• **Task requirements**
Each line below must be reproduced exactly.

• **Information shown**
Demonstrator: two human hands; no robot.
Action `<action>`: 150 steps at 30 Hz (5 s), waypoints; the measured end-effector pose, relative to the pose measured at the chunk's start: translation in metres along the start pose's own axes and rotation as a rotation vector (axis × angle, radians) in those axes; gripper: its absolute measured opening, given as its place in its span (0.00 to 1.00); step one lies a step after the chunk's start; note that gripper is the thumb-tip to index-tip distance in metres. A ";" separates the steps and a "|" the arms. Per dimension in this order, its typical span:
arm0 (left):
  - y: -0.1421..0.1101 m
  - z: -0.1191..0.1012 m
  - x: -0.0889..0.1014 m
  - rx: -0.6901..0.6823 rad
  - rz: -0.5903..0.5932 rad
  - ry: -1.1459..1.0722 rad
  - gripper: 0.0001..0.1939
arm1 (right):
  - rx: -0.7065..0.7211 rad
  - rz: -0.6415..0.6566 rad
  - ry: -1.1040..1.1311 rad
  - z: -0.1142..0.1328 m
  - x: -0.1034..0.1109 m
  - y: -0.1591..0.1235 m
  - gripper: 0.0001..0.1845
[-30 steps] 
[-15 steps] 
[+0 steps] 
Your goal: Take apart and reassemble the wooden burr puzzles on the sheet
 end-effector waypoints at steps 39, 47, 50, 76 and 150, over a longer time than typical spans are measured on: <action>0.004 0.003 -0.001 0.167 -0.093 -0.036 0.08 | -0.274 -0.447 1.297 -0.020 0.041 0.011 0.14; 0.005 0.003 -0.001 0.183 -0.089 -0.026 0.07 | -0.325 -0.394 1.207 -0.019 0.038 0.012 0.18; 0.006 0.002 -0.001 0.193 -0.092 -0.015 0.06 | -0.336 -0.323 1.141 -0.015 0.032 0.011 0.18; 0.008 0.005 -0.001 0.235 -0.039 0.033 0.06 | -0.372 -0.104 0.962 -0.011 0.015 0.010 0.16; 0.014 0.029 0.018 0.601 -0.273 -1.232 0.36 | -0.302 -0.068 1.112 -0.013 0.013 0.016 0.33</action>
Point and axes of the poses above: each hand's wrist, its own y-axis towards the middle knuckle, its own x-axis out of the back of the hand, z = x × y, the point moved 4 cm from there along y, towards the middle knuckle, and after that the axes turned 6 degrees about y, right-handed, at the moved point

• **Answer below**
Demonstrator: two human hands; no robot.
Action `<action>`: 150 steps at 30 Hz (5 s), waypoints; the measured end-effector pose, relative to the pose measured at the chunk's start: translation in metres along the start pose's own axes and rotation as a rotation vector (axis × angle, radians) in those axes; gripper: its absolute measured opening, given as its place in its span (0.00 to 1.00); step one lies a step after the chunk's start; note that gripper is the thumb-tip to index-tip distance in metres. A ";" separates the steps and a "|" the arms. Per dimension in this order, its typical span:
arm0 (left):
  - y: -0.1421..0.1101 m
  - z: -0.1191..0.1012 m
  - x: -0.0889..0.1014 m
  - rx: -0.6901..0.6823 rad
  - rz: -0.5903..0.5932 rad
  - ry: -1.1459..1.0722 rad
  - gripper: 0.0001..0.1939
arm1 (right):
  - rx: -0.7065..0.7211 rad
  - rz: -0.6415..0.6566 rad
  - ry: -1.1040..1.1311 rad
  - z: -0.1142..0.1328 m
  - x: -0.1034..0.1109 m
  - y: -0.1591..0.1235 m
  - gripper: 0.0001..0.1845
[-30 steps] 
[-15 steps] 
[+0 steps] 
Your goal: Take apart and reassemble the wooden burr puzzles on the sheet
 end-effector waypoints at steps 39, 47, 50, 76 and 150, over a longer time than typical spans are measured on: <action>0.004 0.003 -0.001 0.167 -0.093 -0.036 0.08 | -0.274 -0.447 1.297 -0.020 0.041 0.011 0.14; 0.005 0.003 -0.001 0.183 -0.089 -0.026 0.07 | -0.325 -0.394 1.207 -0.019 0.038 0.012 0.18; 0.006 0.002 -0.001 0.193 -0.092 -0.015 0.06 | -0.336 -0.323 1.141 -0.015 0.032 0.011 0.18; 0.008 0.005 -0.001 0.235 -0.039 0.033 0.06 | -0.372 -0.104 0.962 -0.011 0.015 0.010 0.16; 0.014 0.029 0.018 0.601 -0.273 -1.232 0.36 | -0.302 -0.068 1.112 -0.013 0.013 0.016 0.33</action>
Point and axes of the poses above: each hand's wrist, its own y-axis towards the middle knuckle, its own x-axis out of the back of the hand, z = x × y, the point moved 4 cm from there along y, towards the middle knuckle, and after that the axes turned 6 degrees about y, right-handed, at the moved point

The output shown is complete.